Problem to work on: After finding the line that contains "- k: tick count" in the material below, print that line and all subsequent lines exactly, up to and including the last.
* * * * * * * * *
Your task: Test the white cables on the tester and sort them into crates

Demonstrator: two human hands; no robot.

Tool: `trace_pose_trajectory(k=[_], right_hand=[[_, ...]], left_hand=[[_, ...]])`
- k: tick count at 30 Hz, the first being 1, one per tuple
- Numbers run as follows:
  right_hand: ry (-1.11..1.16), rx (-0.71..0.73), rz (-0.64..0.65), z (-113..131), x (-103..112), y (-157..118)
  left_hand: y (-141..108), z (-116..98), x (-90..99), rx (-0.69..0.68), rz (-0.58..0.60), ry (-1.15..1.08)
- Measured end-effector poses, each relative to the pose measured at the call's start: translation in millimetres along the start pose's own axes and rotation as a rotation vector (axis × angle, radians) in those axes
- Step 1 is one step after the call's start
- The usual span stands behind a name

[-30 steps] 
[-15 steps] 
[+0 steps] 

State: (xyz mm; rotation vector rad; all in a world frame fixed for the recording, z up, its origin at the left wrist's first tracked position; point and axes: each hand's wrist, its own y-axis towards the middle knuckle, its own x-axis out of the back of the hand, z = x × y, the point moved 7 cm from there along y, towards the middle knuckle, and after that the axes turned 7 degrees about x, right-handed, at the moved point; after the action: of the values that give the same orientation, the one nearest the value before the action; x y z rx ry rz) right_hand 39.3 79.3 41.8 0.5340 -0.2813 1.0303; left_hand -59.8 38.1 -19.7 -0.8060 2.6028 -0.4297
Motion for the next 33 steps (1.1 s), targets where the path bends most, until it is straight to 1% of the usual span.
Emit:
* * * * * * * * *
Output of the task:
- k: tick count at 30 Hz, the first being 1, one per tuple
- Numbers run as follows:
  right_hand: ry (-1.11..1.16), rx (-0.71..0.73), rz (-0.64..0.65), z (-113..131), x (-103..112), y (-157..118)
  left_hand: y (-141..108), z (-116..98), x (-90..99), rx (-0.69..0.68), rz (-0.58..0.60), ry (-1.15..1.08)
- Measured end-effector poses, each relative to the pose measured at the call's start: translation in millimetres along the start pose's own axes and rotation as a rotation vector (axis × angle, radians) in those axes
- Step 1 is one step after the call's start
- The usual span stands behind a name

[-30 steps] 
[-15 steps] 
[+0 steps] 

State: (xyz mm; rotation vector rad; all in a world frame fixed for the recording, z up, its origin at the left wrist's first tracked position; point and axes: each hand's wrist, its own y-axis towards the middle knuckle, its own x-axis out of the back of the hand, z = x × y, the point moved 7 cm from there along y, towards the middle knuckle, and after that the axes turned 7 degrees about x, right-handed, at the moved point; after the action: of the values that give the same orientation, the one nearest the value before the action; x y z rx ry rz) right_hand 39.3 79.3 41.8 0.5340 -0.2813 1.0303; left_hand -59.8 38.1 -19.7 -0.8060 2.6028 -0.4297
Motion for the next 33 steps (1.1 s), targets where the path bends most, until it is straight to 1% of the usual span.
Emit:

Nothing else is required for this exercise.